Sometimes I feel like an emotional wreck. I don’t know how to express myself so, frustrated, I end up in a heap, dejected, rejected, bereft, if not by anyone else, at least by common reason, or rationality. Isolated, even abandoned, inarticulate and mute, feeling unloved and lonely. A self-indulgent deluge of descriptors plagues me.
There are often unexpected parallels in daily experience. I am writing a response to an exhibition of artwork that I encountered a few days ago when I could see the beauty and pathos encompassed in the metaphor of Stefan Gevers’s renderings of derelict caravans. But today I suddenly relate to them in a much more immediate and personal way.

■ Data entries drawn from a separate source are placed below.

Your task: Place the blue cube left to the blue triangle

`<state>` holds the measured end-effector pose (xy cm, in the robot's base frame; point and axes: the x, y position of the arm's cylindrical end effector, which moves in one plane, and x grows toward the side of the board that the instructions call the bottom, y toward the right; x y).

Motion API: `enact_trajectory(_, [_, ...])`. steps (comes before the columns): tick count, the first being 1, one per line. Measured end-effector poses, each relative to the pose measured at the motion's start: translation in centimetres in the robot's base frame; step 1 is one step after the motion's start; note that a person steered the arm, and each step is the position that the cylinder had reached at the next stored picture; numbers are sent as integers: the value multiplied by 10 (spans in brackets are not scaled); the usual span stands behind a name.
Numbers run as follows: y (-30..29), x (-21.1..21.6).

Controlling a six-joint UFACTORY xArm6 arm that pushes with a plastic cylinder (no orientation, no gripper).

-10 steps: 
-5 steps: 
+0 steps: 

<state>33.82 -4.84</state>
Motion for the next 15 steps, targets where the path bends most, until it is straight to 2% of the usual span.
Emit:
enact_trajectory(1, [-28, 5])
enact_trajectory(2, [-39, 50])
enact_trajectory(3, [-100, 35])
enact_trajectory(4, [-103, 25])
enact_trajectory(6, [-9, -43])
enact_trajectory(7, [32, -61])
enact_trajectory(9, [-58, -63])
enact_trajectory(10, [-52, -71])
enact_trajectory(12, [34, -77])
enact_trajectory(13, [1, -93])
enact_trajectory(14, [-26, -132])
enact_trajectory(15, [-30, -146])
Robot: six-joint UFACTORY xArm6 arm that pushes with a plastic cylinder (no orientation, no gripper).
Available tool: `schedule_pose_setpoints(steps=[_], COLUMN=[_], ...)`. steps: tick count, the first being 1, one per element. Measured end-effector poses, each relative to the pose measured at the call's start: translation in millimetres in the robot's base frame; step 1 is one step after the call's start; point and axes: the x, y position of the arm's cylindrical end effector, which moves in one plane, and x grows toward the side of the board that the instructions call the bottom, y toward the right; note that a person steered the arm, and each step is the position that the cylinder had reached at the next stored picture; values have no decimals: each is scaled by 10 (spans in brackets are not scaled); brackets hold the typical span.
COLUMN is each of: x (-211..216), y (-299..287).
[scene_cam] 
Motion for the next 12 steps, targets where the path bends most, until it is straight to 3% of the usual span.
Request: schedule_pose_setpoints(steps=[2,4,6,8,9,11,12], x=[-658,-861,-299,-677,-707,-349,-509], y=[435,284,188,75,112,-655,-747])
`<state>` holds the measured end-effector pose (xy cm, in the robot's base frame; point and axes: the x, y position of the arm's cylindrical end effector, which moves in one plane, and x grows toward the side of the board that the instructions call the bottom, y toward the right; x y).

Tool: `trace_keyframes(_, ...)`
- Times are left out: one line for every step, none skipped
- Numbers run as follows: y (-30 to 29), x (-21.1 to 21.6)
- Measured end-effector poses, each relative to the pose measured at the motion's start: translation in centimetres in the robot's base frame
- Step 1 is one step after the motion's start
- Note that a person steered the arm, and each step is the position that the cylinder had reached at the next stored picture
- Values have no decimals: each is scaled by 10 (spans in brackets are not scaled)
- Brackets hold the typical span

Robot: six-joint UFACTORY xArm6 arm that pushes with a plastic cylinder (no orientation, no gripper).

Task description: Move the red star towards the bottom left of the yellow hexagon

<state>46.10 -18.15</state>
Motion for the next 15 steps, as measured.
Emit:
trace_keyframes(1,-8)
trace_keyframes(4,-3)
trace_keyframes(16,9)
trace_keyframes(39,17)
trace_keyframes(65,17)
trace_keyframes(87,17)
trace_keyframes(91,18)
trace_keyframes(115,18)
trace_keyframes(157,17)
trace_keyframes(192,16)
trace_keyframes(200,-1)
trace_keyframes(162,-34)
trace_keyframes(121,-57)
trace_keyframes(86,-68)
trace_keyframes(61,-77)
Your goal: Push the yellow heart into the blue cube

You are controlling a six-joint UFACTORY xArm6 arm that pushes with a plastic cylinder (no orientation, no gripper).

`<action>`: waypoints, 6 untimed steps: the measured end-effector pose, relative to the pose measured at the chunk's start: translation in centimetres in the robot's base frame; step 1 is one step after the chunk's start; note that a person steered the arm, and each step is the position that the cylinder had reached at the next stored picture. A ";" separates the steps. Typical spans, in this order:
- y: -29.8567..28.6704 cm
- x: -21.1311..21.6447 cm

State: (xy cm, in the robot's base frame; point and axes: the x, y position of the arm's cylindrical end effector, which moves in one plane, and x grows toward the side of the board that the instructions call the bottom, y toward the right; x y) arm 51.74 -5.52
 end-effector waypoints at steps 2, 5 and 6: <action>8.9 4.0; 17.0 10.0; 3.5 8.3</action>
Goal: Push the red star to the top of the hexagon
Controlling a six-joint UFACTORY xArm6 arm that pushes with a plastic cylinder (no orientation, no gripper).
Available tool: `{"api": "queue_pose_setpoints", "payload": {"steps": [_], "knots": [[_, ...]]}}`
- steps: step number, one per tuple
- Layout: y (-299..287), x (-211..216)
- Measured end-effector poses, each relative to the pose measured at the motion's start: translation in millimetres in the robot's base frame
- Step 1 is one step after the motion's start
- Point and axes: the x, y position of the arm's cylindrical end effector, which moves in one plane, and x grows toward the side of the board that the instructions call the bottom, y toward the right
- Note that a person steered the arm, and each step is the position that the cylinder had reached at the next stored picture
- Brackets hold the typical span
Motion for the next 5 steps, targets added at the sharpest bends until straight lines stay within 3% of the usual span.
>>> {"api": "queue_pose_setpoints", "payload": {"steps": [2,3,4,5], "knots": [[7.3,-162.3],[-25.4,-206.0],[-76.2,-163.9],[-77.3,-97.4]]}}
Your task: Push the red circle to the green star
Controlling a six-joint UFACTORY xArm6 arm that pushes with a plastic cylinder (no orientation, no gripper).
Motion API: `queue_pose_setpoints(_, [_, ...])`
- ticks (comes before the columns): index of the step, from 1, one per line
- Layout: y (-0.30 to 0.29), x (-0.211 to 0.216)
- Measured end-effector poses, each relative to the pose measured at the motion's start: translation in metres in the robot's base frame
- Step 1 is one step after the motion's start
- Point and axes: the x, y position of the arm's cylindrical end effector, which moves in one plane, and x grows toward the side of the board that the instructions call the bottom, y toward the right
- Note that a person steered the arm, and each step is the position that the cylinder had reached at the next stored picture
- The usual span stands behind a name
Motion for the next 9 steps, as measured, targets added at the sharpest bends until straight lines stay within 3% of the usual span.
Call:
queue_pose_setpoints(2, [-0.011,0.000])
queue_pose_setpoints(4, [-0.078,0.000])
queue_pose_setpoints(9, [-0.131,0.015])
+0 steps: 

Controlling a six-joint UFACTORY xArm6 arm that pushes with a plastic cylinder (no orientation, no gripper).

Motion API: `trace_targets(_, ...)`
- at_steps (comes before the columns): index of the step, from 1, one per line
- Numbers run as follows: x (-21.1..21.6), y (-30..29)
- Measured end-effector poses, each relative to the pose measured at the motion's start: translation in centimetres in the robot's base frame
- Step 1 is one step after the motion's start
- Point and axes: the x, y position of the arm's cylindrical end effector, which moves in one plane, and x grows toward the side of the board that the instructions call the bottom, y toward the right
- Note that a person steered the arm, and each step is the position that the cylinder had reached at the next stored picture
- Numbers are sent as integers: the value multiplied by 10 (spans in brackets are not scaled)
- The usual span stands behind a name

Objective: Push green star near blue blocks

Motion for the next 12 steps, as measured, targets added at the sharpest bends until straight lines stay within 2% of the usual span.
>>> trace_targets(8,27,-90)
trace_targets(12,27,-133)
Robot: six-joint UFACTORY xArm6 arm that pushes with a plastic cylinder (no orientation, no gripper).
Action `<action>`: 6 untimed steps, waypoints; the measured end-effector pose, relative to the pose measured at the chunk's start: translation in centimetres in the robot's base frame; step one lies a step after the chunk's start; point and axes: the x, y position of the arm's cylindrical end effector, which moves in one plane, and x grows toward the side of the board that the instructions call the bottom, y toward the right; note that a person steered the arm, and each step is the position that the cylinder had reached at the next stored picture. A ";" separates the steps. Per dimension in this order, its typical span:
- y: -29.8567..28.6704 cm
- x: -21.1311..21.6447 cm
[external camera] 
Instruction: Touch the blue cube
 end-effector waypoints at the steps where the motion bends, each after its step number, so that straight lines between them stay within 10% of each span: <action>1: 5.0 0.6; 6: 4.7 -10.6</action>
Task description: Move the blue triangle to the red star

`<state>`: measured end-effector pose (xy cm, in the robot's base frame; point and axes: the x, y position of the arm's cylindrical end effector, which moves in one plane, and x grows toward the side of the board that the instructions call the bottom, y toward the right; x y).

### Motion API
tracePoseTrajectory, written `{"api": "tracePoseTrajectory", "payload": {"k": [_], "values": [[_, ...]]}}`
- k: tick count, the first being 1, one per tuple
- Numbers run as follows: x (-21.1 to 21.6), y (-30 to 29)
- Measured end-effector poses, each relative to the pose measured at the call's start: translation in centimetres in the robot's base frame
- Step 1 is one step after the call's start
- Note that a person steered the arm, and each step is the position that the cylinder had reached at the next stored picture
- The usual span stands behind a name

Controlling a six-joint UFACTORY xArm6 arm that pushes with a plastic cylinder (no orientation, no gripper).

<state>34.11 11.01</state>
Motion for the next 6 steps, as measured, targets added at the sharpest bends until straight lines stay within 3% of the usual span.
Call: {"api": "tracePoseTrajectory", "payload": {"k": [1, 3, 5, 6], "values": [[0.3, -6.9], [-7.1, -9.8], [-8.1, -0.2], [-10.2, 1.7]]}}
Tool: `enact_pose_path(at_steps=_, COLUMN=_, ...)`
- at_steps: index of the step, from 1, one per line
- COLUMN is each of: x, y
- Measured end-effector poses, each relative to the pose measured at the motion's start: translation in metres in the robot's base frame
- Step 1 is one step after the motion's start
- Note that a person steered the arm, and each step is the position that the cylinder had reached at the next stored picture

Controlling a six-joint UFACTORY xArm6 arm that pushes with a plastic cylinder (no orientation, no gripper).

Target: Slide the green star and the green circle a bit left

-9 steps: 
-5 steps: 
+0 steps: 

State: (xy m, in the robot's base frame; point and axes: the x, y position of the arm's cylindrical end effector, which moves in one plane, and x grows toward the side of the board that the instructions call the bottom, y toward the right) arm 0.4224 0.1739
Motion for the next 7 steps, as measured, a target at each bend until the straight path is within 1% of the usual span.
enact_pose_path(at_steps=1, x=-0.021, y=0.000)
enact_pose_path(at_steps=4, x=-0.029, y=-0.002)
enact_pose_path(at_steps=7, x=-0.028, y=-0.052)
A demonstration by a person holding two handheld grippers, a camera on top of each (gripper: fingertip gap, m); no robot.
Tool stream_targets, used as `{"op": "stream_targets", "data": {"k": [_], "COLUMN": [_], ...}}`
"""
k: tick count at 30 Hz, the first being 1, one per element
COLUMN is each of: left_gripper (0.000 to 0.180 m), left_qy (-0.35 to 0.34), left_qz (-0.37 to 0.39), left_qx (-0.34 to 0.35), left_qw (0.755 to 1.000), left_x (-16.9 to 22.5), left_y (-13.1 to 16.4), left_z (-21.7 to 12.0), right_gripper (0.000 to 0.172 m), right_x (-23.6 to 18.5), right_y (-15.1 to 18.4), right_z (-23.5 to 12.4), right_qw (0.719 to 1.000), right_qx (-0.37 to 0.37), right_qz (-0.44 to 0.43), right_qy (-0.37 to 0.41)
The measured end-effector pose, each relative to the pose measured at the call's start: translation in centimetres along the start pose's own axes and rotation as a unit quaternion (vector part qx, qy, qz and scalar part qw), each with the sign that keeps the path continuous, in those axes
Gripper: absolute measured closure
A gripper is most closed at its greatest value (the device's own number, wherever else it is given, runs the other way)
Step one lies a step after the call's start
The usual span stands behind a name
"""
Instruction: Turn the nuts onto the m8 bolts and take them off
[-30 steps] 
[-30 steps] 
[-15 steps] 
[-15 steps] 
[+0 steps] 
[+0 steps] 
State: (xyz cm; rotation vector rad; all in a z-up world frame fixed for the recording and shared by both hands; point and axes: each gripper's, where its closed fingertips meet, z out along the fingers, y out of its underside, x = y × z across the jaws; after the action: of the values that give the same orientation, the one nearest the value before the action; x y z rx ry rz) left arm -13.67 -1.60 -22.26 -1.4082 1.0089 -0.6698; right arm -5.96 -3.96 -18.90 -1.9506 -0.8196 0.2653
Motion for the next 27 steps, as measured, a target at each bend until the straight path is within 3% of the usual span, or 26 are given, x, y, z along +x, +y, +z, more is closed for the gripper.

There is a tension in the work where the composition depicts a precarious position, a weighted possibility that is a snapshot of a situation. Will it (the caravan) tumble and slide further into decrepitude, or just teeter there for that little bit longer—a stasis—this way, that way, never knowing which. These images are executed lovingly with care and precision, muted colours, fading with nostalgia; some are watercolours. But it’s the use of coloured pencil and charcoal which softly shades the paper giving shape to the sagging forms that I like most. Gevers depicts a figurative death in an almost nondescript yet desolate landscape that verges on the romantic. It could be a wrecking yard in Fairfield, rural backwater or the middle of the desert. The ravaged curtains, broken glass and rusting tin evoke the melancholy spectre of a beauty born of neglect. Here we see the remains, the cadaver, the corpse of a broken heart, or quite literally a broken home.
Stefan Gevers, Secondhand serenade, Stockroom, Kyneton, Victoria, 8 September – 7 October 2012.